Boeing Sees 737 Max Approval Slipping to Mid-2020 in New Delay
This article by Alan Levin and Julie Johnsson for Bloomberg may be of interest to subscribers. Here is a section:
Boeing Co. is telling 737 Max customers that the grounded jet won’t be approved to fly until June or July, months later than previously anticipated, said people familiar with the matter.
The new delay comes after two recent discoveries, a software flaw that will require more work than expected and an audit that found that some wiring on the plane needs to be rerouted. The timetable also includes a buffer for unanticipated complications, said one of the people, who asked not to be named because the discussions are private.
The new expectations mean that Boeing’s best-selling jet would miss the busy summer travel season for the second straight year, adding to the compensation that the U.S. planemaker is likely to pay airlines. The Max was grounded in March 2019 after two deadly crashes that killed 346 people.
Trading was halted on Boeing’s shares ahead of the above announcement.

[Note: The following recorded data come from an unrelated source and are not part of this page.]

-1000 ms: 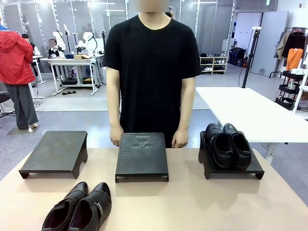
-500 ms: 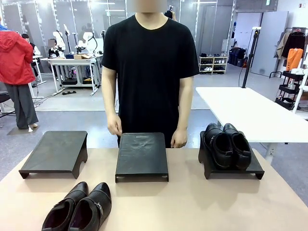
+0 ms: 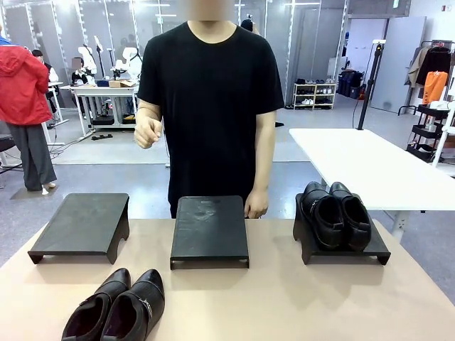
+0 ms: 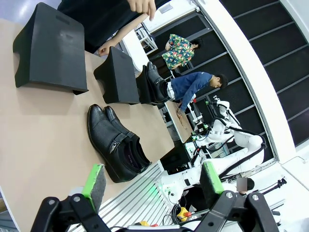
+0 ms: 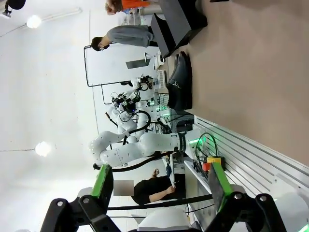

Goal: Place the shoes on the stand as instructed by the person.
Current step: Pick up another pair of Shoes and place it on the Shoes Stand indicated by the person.

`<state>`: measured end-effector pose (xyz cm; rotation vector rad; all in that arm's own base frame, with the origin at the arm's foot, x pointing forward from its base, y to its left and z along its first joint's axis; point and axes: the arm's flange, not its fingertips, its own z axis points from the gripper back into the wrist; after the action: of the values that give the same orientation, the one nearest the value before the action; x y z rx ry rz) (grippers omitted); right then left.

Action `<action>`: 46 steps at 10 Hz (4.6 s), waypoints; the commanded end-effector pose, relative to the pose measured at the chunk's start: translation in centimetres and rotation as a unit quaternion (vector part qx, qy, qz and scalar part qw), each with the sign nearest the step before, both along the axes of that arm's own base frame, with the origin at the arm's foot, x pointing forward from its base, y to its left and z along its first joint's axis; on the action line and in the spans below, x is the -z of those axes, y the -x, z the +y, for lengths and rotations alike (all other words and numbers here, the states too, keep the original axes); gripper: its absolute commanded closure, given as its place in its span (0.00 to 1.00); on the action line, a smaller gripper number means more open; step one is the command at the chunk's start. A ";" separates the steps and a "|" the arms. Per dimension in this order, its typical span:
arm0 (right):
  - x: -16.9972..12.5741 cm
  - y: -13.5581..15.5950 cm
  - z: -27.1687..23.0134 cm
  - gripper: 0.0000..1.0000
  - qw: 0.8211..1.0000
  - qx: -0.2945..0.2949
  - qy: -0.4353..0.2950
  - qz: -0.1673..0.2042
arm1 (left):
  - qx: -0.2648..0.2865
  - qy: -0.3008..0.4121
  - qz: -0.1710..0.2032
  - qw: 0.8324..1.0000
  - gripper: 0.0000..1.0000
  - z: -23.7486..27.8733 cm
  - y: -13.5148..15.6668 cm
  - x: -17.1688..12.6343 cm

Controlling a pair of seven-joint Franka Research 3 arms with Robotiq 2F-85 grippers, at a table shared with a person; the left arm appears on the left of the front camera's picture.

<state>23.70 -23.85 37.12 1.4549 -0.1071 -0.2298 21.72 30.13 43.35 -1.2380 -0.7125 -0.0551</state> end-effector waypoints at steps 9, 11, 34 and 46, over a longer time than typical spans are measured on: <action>-0.1 0.4 -0.1 0.00 1.000 -0.003 -0.004 -0.003 | 0.001 0.001 -0.004 1.000 0.00 0.1 0.1 -0.2; -0.1 0.4 -0.1 0.00 1.000 -0.003 -0.004 -0.003 | 0.001 0.001 -0.004 1.000 0.00 0.1 0.1 -0.2; -0.1 0.4 -0.1 0.00 1.000 -0.003 -0.004 -0.003 | 0.205 -0.345 0.042 0.915 0.00 -37.0 -1.2 -10.0; -0.1 0.4 -0.1 0.00 1.000 -0.003 -0.004 -0.003 | 0.226 -0.379 0.068 0.895 0.00 -41.7 -2.5 -9.8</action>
<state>23.62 -23.90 37.11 1.4560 -0.1068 -0.2326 24.22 -11.55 53.23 -0.6191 -0.2170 -0.5726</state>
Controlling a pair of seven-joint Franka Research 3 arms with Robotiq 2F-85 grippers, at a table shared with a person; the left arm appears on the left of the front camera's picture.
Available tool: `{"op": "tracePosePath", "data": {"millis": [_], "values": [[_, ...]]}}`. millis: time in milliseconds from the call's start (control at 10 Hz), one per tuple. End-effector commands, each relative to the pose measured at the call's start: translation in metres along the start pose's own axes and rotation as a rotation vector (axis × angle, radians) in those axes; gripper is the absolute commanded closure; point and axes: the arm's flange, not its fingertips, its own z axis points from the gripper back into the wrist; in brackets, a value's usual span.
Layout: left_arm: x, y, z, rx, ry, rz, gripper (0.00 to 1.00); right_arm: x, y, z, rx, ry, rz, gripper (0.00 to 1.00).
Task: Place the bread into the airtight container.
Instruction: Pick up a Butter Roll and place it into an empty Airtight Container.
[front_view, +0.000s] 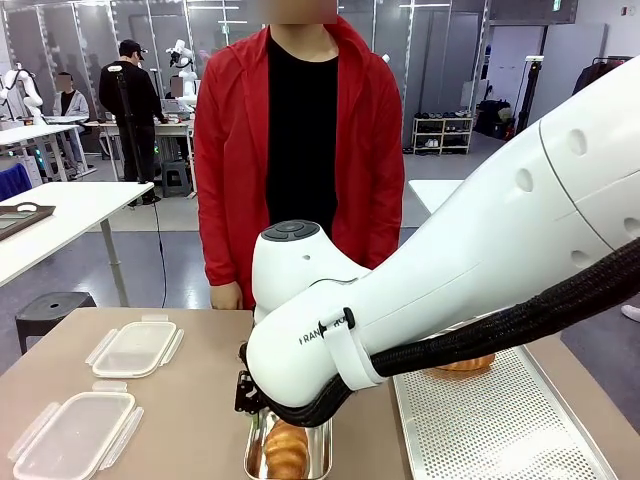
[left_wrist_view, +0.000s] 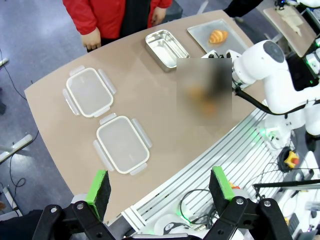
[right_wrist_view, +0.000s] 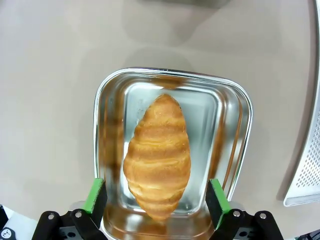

The retort from the FAA that no timetable for the recertification of the aircraft has been set and that safety remains the top priority represents an additional blow.
The share has Type-3 top formation characteristics. These kinds of patterns are characterized by a war between supply and demand with ranging, time and size being the key characteristics. The longer the range persists for the more polarized the camps become with the bulls holding to the believe everything is going to be OK and the bears fervent in their belief the price structure is nothing but a house of cards; ready to collapse. The longer this argument persists however, the more difficult it is for the bulls to support their argument and on top of that the volatility saps investor interest.
Ranges are explosions waiting to happen so when these kinds of big patterns are completed, we can see big moves. The neckline on the Boeing chart is $300 and probably represents where a large number of stops are positioned.
The bigger picture is Boeing’s troubles have the potential to shave 0.3% to 0.4% from US GDP in the first quarter. That’s a big number and highlights how much value the company and its suppliers represent.
Spirit AeroSystems appears to be in the process of completing its top formation despite the short-term oversold condition. Boeing represents 80% of the company’s revenue.
Triumph Group relies on Boeing for 34% of revenue. The share failed to sustain the breakout in December and is rapidly falling back to test the lower side of the range near $20, where it will need to demonstrate support if the recovery argument is to remain credible.
Hexcel Corp derives 25% of revenue from Boeing. The share has been trending reasonably consistently over the last decade but is currently exhibiting resistance in the region of the trend mean.
The US economy’s outperformance has been driven by the health of the consumer. The risk right now is lay-offs increase within the aerospace sector, where workers tend to be well compensated and that rolls into consumer demand.